Shared Shader Caching#

Shader caching is a performance optimization technique used in GPU rendering to store the results of shader compilation for reuse in future sessions. Shaders are programs that run on the GPU to handle graphical tasks like lighting, shading, and other visual effects. These shaders must be compiled from source code into executable instructions before they can be run on the GPU, and this process can be time-consuming. Shader caching addresses this issue by storing the compiled shaders, significantly reducing the need for recompilation and improving performance.

Why Shader Caching is Needed#

The shader compilation process can introduce significant delays in applications that rely on GPU rendering, such as gaming, virtual environments, or 3D modeling. When shaders are not cached, they must be compiled every time the application runs, which leads to longer startup times and latency, especially in complex or resource-heavy scenes. By caching compiled shaders, applications can avoid repeated compilation, allowing for faster startup and a smoother user experience.
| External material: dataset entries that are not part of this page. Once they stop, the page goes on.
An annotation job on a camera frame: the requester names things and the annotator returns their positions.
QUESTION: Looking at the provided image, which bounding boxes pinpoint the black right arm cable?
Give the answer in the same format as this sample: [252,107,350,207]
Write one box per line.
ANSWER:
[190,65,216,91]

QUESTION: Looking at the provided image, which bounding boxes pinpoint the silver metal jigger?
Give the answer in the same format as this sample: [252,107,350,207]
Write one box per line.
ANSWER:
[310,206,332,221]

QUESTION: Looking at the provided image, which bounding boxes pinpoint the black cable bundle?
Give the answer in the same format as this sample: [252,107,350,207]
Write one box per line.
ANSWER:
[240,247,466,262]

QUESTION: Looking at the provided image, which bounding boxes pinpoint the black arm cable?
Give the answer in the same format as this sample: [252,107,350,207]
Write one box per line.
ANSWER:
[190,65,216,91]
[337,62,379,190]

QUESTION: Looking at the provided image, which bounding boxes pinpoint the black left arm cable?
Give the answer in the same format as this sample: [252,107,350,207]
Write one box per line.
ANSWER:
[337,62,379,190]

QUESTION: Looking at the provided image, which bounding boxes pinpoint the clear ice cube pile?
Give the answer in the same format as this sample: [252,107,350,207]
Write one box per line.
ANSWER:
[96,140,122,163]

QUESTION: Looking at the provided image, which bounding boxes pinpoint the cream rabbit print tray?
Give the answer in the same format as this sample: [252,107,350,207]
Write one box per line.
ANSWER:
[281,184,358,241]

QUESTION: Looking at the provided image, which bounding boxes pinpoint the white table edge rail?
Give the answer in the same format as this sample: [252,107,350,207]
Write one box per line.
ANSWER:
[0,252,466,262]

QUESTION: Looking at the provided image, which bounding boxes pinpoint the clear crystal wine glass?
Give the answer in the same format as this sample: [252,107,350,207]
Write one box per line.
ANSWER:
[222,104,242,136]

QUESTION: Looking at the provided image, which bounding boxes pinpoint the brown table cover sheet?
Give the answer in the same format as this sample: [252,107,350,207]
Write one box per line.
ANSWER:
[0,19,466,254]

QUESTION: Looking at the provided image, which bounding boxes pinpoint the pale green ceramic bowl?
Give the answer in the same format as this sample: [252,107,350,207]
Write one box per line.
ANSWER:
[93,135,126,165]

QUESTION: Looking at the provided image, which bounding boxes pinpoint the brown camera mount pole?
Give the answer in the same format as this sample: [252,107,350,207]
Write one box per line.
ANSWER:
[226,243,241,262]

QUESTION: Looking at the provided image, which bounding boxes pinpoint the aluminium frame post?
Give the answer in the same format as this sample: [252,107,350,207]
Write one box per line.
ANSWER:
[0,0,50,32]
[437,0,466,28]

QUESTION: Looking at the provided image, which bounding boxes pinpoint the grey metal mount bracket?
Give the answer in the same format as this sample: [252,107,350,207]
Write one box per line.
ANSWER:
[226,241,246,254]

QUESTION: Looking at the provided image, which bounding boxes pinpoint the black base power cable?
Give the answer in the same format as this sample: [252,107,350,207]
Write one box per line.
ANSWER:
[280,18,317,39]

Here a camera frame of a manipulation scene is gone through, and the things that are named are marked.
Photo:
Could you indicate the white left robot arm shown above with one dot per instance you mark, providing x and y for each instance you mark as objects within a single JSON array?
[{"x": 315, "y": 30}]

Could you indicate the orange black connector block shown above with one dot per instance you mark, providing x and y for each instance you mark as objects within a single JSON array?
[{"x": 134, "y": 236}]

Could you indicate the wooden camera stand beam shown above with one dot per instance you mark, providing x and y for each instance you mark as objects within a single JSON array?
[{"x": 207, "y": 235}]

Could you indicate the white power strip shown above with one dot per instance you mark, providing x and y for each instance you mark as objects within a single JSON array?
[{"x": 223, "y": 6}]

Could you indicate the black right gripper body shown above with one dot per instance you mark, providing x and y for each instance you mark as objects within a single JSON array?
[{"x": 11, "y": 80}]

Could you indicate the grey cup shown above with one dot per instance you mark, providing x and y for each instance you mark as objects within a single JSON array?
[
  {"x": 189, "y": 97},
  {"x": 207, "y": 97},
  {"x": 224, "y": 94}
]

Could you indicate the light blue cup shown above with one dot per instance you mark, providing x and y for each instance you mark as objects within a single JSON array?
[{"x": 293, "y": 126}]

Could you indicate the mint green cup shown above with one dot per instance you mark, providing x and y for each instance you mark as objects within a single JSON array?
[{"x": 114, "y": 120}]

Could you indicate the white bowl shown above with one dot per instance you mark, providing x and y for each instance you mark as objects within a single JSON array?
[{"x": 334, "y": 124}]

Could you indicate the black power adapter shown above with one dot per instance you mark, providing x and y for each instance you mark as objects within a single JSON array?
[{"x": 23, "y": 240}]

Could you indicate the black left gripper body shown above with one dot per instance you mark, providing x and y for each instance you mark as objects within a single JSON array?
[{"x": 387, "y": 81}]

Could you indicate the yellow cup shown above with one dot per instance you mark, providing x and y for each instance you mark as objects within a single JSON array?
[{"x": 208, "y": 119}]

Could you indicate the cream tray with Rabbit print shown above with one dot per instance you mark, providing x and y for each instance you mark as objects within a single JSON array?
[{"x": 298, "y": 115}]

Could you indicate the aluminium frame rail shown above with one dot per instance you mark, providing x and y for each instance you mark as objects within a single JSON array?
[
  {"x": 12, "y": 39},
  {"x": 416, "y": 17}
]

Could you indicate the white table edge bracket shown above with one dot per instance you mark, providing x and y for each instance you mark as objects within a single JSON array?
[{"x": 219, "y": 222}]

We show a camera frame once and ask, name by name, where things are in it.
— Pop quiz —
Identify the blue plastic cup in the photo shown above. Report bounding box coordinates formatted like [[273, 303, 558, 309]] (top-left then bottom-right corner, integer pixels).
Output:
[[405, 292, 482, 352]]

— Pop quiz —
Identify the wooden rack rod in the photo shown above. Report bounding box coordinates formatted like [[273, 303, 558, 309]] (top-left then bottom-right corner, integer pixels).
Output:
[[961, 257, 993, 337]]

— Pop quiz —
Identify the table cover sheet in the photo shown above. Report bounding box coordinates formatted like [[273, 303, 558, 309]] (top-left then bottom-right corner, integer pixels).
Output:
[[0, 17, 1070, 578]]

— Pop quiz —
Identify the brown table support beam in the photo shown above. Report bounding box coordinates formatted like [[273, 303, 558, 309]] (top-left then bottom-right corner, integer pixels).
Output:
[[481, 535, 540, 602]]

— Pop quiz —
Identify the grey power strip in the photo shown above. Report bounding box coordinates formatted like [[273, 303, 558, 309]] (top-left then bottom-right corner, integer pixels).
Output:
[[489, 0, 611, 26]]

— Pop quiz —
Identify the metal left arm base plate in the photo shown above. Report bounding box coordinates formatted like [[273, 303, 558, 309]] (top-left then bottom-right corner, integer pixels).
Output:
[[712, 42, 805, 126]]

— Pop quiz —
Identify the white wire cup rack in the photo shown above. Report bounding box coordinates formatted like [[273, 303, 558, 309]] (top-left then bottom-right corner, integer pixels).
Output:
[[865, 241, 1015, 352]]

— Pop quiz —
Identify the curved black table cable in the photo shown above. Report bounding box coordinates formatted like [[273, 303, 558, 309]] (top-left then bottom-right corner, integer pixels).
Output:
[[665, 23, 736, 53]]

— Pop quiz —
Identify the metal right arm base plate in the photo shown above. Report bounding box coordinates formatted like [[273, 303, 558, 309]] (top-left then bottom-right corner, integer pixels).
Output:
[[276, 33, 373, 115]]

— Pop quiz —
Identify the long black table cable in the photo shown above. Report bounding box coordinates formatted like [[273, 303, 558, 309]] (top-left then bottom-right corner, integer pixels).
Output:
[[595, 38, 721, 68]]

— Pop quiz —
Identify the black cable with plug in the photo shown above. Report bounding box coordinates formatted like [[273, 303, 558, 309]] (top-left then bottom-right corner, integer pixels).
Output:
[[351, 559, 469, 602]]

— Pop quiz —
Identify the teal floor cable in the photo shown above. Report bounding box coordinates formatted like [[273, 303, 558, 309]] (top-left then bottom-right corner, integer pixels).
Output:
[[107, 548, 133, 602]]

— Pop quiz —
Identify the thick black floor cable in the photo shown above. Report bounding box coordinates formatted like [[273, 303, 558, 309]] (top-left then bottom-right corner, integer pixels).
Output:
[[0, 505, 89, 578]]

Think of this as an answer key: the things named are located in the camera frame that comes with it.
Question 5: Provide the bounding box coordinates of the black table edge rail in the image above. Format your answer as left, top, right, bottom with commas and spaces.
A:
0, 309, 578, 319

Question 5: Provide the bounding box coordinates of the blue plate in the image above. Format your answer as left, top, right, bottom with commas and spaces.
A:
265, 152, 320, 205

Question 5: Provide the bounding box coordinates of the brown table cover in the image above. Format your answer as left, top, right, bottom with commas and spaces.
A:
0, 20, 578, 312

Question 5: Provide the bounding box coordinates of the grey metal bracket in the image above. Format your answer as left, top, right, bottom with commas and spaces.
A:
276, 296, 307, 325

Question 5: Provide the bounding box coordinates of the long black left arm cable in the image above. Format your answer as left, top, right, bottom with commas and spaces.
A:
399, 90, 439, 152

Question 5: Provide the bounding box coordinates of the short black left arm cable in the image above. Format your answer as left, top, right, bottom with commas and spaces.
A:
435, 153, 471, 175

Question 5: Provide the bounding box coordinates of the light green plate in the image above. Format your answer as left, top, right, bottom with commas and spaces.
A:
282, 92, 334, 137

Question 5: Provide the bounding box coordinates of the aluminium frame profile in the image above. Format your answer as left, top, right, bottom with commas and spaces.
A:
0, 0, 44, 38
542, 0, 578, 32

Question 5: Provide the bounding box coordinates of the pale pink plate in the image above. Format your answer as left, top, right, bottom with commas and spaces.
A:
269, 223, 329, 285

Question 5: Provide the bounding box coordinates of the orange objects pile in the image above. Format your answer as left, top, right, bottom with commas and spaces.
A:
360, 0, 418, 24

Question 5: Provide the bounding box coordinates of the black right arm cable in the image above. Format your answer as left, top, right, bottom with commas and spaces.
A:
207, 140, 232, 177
This is particularly important in distributed or containerized environments, where multiple sessions may be run on different GPU nodes. Without shader caching, every node might need to recompile the same shaders, leading to unnecessary delays and inefficient resource use. A shader cache minimizes these issues by storing compiled shaders for reuse across different nodes or sessions.

Shader Caching in Omniverse RTX Renderer#

Before the Omniverse RTX Renderer can render a USD scene, all shaders must be compiled by the GPU driver running on the GPU Worker Node. This process can introduce significant latency from the moment an Omniverse Kit application is launched until the user begins receiving the WebRTC stream.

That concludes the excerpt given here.